The regiment, which was named after Prince Albert Edward, future King Edward VII, was raised in the Province of Canada to create extra military resources following the Indian Rebellion in June 1858. It embarked for England later that year and was posted to Gibraltar in 1863 but moved to Malta later that year. It returned to Canada in 1866 and took part in the ceremony for the inauguration of the Dominion of Canada on 1 July 1867, before returning to England in 1868.

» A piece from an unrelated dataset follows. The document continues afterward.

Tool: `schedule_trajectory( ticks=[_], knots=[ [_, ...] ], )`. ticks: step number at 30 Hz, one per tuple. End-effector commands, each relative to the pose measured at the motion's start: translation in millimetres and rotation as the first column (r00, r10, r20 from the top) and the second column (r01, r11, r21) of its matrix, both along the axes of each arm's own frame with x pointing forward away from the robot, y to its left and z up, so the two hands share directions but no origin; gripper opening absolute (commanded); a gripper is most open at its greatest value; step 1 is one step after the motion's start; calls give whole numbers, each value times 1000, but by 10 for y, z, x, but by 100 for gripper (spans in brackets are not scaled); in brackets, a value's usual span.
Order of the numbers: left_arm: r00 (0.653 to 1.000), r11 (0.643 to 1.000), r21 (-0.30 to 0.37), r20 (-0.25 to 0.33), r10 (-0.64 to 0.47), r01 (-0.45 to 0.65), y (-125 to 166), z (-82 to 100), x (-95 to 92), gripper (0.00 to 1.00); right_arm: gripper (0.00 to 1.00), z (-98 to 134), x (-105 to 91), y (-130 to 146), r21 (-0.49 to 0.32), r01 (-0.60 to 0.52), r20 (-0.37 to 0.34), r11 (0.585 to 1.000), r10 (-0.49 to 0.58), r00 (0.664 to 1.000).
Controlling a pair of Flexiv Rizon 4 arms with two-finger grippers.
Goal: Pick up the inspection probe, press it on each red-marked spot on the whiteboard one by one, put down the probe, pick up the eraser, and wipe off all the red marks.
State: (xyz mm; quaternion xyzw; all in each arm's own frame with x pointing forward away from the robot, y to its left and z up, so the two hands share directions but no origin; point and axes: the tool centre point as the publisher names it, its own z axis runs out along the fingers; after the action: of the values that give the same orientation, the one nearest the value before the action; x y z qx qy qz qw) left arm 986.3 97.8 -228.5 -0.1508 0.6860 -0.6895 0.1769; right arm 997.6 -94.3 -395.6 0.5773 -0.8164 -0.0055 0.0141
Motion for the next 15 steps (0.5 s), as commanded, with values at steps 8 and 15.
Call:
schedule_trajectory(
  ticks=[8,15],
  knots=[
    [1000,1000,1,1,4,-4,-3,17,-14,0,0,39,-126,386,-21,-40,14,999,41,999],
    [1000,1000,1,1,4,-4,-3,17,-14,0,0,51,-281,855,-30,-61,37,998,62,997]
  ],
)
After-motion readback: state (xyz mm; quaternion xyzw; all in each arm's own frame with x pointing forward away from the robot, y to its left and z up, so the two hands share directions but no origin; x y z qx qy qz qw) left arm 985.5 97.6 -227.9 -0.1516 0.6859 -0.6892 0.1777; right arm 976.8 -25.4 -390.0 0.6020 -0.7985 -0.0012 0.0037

In 1875 it was declared the successor to the 100th Regiment of Foot (Prince Regent's County of Dublin Regiment), which had served in Canada, and allowed to use the battle honour "Niagara". It embarked for Bengal in India in 1877.

As part of the Cardwell Reforms of the 1870s, where single-battalion regiments were linked together to share a single depot and recruiting district in the United Kingdom, the 100th was linked with the 109th Regiment of Foot (Bombay Infantry), and assigned to district no. 67 at Birr Barracks in Birr, County Offaly. On 1 July 1881 the Childers Reforms came into effect and the regiment amalgamated with the 109th Regiment of Foot (Bombay Infantry) to form the Prince of Wales's Leinster Regiment (Royal Canadians).

==Battle honours==
Battle honours won by the regiment were:
- Niagara (awarded in 1815 to 100th Regiment of Foot (Prince Regent's County of Dublin Regiment) and regranted to 100th (Prince of Wales's Royal Canadian) Regiment of Foot in 1875).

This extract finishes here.